Those obsessively poring over emerging news about the Boston bombers should take a break from their iPhones and laptops and newspapers and read Mohsin Hamid’s The Reluctant Fundamentalist, (and see Mira Nair’s film version out later this week). The novel will go further in answering the general bewilderment about the Tsarnaev brothers than the little snippets of their lives we have so far, in answering the bigger mystery: “Why did young men who grew up and studied here, as part of our communities and our country, resort to such violence?” as Obama put it.
There was, as always, a scramble of people who knew them who are “shocked.” The slivers of their pasts seem to place them in the position of children of opportunity, the younger one, Dzhokhar, went to Cambridge Ringe and Latin with a scholarship. Photos show Dzhokhar in his prom clothes, in a red satin vest in a tumble of other boys in a goofy ordinary American high school moment. How does he go in a couple of years from this moment to the one in which he puts nails and ball bearings in a pressure cooker to injure and maim innocent strangers, including children?
The Reluctant Fundamentalist tells the story of a Pakistani kid, Changez, who comes to Princeton University on financial aid and then gets a job at an exclusive McKinsey-like firm where he rises quickly to the very top and then begins to question his new American life. The book points out that the experience of many people who come to America and think of staying is not straightforwardly one of success, or even aspiration or desire. The immigration story, which is in many ways a beautiful one, and is central to America’s idea of itself, is also one of violence. There is a rage involved in assimilation, a radical, dangerous rift in identity that we don’t usually like to think about or reckon with. This is what Hamid writes about, the minor shames, the small denouncements of the past, the sharp conflict between an old identity and a new one, the collision of comfort and discomfort in an adopted country that add up to something troubling and volatile (Though Changez does not turn to violence, he does turn into a vehemently anti-American professor back in Lahore, Pakistan.)
Before he abandons his American aspirations, Changez visits his family’s house in Pakistan: “I was looking about me with the eyes of a foreigner, and not just any foreigner, but that particular type of entitled and unsympathetic American who so annoyed me when I encountered them in the classrooms and workplaces of your country’s elite.”
Hamid’s story is so intriguing because it is a success story, a boy who goes to Princeton, has a stellar rise, friends, a girlfriend, and then runs for his life in the other direction.

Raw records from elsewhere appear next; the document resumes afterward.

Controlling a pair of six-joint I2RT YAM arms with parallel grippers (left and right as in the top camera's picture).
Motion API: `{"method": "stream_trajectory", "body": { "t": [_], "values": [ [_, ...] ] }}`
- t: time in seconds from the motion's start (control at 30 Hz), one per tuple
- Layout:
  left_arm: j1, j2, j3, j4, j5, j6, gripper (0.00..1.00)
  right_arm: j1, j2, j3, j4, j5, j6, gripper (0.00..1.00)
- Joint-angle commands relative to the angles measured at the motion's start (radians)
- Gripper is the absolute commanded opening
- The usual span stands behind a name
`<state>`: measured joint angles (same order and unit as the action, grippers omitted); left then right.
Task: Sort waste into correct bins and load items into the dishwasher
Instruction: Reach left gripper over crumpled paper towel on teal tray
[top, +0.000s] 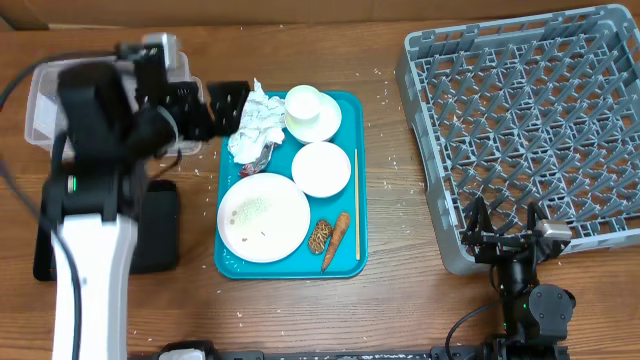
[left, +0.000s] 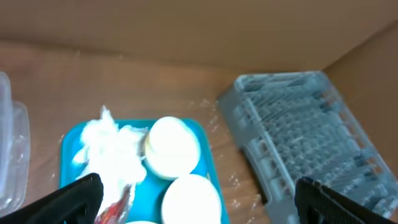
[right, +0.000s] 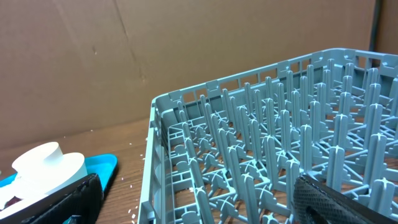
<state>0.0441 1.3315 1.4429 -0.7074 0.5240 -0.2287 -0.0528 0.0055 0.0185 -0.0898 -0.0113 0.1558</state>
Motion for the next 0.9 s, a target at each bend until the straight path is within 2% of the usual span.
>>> {"method": "stream_trajectory", "body": {
  "t": [0.0,0.1,0.33,0.47,0.57,0.73,0.87],
  "values": [
    [-0.038,0.164,0.172,-0.147,-0.232,0.065,1.00,-0.007,-0.003,-0.011,0.006,-0.002,-0.007,1.00],
    [-0.054,0.270,0.243,-0.240,-0.295,0.104,1.00,-0.008,-0.003,-0.011,0.006,-0.002,-0.007,1.00],
    [-0.058,0.474,0.245,-0.288,-0.255,0.053,1.00,-0.007,-0.003,-0.011,0.006,-0.002,-0.007,1.00],
    [-0.080,0.568,0.245,-0.291,-0.254,0.121,1.00,-0.008,-0.003,-0.011,0.006,-0.002,-0.007,1.00],
    [-0.117,0.621,0.245,-0.270,-0.337,0.111,1.00,-0.007,-0.003,-0.011,0.006,-0.002,-0.007,1.00],
    [-0.180,0.685,0.245,-0.204,-0.576,0.034,1.00,-0.008,-0.003,-0.011,0.006,-0.002,-0.007,1.00],
    [-0.204,0.716,0.245,-0.155,-0.679,0.030,1.00,-0.008,-0.003,-0.011,0.006,-0.002,-0.007,1.00]
  ]
}}
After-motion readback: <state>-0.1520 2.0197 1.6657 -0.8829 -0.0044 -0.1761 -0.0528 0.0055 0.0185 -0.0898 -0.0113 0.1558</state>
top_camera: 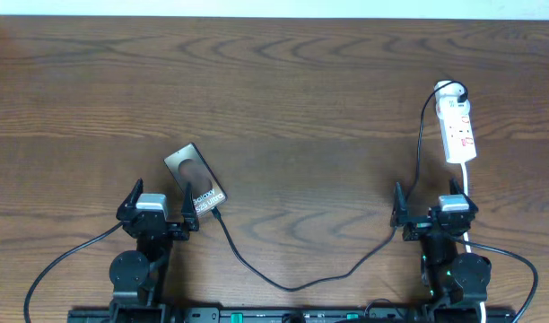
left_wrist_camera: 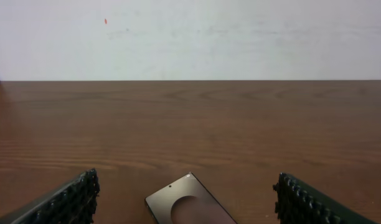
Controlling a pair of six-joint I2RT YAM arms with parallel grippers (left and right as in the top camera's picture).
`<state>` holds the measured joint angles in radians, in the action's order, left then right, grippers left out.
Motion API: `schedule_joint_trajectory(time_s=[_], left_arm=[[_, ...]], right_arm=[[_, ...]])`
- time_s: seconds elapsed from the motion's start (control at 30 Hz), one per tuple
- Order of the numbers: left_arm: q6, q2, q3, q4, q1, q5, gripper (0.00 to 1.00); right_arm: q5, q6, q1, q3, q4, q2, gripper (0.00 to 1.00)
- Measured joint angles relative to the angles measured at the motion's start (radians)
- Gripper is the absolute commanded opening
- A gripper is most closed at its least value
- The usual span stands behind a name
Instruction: Plug charger to phone and switch on socket
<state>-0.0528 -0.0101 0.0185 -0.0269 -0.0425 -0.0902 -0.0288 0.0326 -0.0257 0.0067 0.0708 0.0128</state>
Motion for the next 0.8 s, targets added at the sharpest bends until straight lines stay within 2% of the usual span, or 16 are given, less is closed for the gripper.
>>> schedule_joint_trajectory(time_s=[0.8], left_arm=[[0.000,0.000,0.000,0.000,0.000,0.000,0.88]], right_arm=[[0.043,-0.001,0.010,0.000,0.000,0.000,0.99]])
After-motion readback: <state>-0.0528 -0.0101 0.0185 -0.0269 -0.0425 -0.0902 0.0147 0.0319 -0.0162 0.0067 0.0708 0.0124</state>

The seduction of immigrating to America is the idea of absolute acceptance, the pure, inclusive dream itself, the heady mixture of materialism and desire, the frank fluidity of class, and yet, the idea of “us” and “them” replicates itself on very sophisticated levels, in even the most enlightened, educated circles, and casts people out while simultaneously taking them in. It goes without saying that most immigration stories are happier than The Reluctant Fundamentalist, but they are not necessarily simpler.
Changez begins to wear a beard, after one trip home. “I do not now recall my precise motivations. I know only that I did not wish to blend in with the army of clean shaven youngsters who were my co-workers and that inside me for multiple reasons, I was deeply angry.”
Changez says to an American, “I am a lover of your country.” This is a resonant centrally important statement because it is both true and not true; it is a love charged with anger, tainted with humiliation, a love so complicated and fraught that it resembles hatred. The assimilation is not easy, the adoption of American ways is not without cost, without loss, without a very dangerous kind of displacement of self.
One can read glimmers of the radical ambivalence Hamid charts in Dzhokhar’s twitter feed: “A decade in America already, want out.” “Gain knowledge, get women, acquire currency, # live strong.” “I am the best beer bong player in Cambridge I am # the truth.” Does he love America or hate it? Or is the edge right between the two, the hungry, angry border worst of all?
Tamerlan said that he had no American friends, but then it turns out that he has had close American friends. This sort of double experience, fitting in but being alienated, having friends but feeling critical, is also part of the experience Hamid describes. He shows us a life with close friends and passionate mentors, who Changez doesn’t ultimately accept as friends and mentors, the state of radically standing outside.
The novel (and the film version perhaps even more directly) challenges American culture to take a careful look at itself. One of the issues raised by the novel is that the acceptance we think we have for people of other cultures, the warm embrace that liberals, at least feel that they are giving, is not as absolute, as untroubled, as blanketly wonderful, as we think. After Changez grows a beard to connect, in some way, to Pakistan and goes back to his office, a black co-worker says to him, “you need to be careful. This whole corporate collegiality veneer only goes so deep. Believe me.”
The novel is important not for any single message it has to offer, but for a clarity that could be useful in an emotionally fraught conversation, a careful reckoning of the particular variety of welcome we offer to children from abroad. The issue of immigration, or of our relation to foreigners living here, is too subtle, too nuanced, too delicate for newspapers, which is why we need to look to novelists. To understand the Boston bombers, we need also to understand and be honest about ourselves, the ways in which we both take in and don’t take in people from other countries, the trickier side of the American dream.